What is the most common mistake video presenters make? After coaching various clients on video presentations, the most common mistake I see is actually quite simple. As is often the case with many mistakes, it’s also one presenters don’t realize they’re making.

The mistake is that people present on video as if they were in a large face-to-face environment.

It’s easy to see why. It’s only natural to take what we know from the real world and map it on to video. However, presenting in person to a live audience uses a very different space, presence, and medium than presenting to a limited camera frame.

For example, when most people present on camera, they often think they can just talk as they normally would in conversation or a speech. Contrary to popular opinion, presenters should not just press record and start talking. Rambling on about your subject area of choice is not the best use of the video medium. So including the usual “interesting” tangents and sub-topic trails in video presentations is the first mistake.
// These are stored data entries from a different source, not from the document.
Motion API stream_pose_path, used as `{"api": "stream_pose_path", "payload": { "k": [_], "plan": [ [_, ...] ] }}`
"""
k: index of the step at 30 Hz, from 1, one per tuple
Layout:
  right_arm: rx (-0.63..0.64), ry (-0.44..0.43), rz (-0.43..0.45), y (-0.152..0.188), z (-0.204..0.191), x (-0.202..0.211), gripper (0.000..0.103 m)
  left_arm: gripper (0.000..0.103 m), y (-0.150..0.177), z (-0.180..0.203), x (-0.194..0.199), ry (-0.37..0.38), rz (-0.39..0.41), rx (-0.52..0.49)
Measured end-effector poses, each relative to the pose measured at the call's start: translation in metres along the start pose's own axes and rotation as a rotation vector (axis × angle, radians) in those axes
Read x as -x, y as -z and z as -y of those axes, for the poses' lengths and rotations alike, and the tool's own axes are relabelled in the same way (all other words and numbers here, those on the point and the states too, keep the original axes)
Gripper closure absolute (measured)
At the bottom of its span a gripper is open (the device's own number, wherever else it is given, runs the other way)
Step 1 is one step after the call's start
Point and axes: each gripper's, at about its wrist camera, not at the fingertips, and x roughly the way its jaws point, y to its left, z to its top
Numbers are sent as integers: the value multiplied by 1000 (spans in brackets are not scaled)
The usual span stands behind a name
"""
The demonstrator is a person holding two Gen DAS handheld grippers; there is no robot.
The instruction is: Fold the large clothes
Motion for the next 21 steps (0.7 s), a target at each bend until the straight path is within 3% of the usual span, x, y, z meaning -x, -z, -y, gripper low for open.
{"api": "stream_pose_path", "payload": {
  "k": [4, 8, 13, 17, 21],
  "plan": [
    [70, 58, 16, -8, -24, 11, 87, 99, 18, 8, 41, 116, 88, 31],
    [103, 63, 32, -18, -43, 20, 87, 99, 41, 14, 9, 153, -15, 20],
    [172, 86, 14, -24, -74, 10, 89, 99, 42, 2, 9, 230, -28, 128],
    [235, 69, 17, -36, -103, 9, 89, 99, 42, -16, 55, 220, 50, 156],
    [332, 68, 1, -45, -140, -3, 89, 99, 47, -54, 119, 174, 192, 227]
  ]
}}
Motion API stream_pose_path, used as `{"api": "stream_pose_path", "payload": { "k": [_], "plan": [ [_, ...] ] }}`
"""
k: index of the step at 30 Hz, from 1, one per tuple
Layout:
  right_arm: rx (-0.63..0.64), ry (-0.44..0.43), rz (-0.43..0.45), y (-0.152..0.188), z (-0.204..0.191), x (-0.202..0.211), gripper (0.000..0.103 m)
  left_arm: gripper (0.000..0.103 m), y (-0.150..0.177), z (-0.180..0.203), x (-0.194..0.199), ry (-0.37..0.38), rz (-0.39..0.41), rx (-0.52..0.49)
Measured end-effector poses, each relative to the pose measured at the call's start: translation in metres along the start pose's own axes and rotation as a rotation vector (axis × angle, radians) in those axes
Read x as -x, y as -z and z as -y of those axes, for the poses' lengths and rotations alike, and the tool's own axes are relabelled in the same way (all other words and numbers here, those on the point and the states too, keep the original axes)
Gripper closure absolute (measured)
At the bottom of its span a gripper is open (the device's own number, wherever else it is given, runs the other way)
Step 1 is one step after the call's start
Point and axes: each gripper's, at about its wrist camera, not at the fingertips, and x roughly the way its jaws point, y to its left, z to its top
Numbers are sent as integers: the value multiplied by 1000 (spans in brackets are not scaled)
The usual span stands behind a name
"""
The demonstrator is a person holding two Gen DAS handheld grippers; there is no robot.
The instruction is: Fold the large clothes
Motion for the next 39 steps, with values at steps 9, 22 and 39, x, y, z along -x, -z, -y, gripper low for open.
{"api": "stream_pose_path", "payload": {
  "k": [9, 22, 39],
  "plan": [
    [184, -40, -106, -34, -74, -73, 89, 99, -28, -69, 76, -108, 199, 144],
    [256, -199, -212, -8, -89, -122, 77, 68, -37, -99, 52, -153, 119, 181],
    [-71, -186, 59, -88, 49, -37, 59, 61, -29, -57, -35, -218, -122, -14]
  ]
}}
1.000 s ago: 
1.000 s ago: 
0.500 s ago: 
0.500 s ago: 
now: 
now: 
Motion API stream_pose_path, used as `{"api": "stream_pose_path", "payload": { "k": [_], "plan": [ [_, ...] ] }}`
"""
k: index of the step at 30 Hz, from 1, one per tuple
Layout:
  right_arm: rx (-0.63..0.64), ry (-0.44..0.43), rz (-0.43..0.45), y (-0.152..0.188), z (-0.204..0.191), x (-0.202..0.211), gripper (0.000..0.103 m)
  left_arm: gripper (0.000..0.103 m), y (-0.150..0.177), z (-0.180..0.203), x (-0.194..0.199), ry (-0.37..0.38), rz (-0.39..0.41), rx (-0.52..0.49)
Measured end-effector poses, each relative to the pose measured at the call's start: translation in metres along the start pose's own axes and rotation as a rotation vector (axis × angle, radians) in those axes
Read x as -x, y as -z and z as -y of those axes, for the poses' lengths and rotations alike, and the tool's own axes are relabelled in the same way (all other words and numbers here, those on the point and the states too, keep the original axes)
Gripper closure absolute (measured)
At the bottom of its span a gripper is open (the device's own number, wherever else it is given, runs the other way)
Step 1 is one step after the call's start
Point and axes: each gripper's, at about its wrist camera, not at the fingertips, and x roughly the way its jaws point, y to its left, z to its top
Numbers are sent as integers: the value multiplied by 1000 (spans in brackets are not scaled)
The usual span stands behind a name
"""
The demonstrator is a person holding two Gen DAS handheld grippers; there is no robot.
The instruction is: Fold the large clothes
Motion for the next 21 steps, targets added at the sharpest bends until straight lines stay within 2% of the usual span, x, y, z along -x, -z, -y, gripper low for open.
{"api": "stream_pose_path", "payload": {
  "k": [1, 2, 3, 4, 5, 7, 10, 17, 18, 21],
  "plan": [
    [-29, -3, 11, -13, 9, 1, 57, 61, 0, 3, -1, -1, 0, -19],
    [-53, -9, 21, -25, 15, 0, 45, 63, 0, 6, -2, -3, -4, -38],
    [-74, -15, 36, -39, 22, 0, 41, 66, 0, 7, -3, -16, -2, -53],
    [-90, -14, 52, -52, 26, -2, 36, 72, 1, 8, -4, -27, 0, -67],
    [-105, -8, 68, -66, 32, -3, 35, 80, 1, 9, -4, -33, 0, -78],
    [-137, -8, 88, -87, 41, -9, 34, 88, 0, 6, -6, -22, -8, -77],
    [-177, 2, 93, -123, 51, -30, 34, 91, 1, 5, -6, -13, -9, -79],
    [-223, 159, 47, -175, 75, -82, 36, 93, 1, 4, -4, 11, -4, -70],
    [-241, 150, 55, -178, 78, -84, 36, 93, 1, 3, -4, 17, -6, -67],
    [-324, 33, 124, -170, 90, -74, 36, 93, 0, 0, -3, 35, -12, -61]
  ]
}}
Yes, it’s important to keep your video presentation conversational, but in video, it’s even more important to be succinct. Video presentations need to be short and to the point in order to keep viewers watching. It needs to be conversational, but tighter.

So make your point and move on. We can always replay your video, if needed.

Another example can be seen in video presenters’ body movement. In front of a live audience, speakers are used to being able to move from one side of the room to the other, and this movement can serve as transitions between points. Even moving toward an audience can serve as a point of emphasis.

In video, however, the camera provides the movement. Depending on your content and message, video presenters remain in the same spot, while the camera varies the shot. For example, the camera may show a wide shot initially, then a close-up, and then  a medium shot. The camera also provides movement with camera angles which provides a dynamic flow.

A third example of this common mistake can be seen in hand gestures. The camera frame is much smaller than a face-to-face room, and gestures need to be visible in the camera frame to be seen. If gestures are jerky movements that come into the camera’s view and then exit just as quickly, this can be very distracting to viewers.

Instead, video presenters need to realize that their presentation space is now smaller and rectangular. Your communication space is limited to the confines of the camera lens. Ask your videographer, “how big is my frame?” to best leverage the camera medium and realize where your gestures should be placed to be seen.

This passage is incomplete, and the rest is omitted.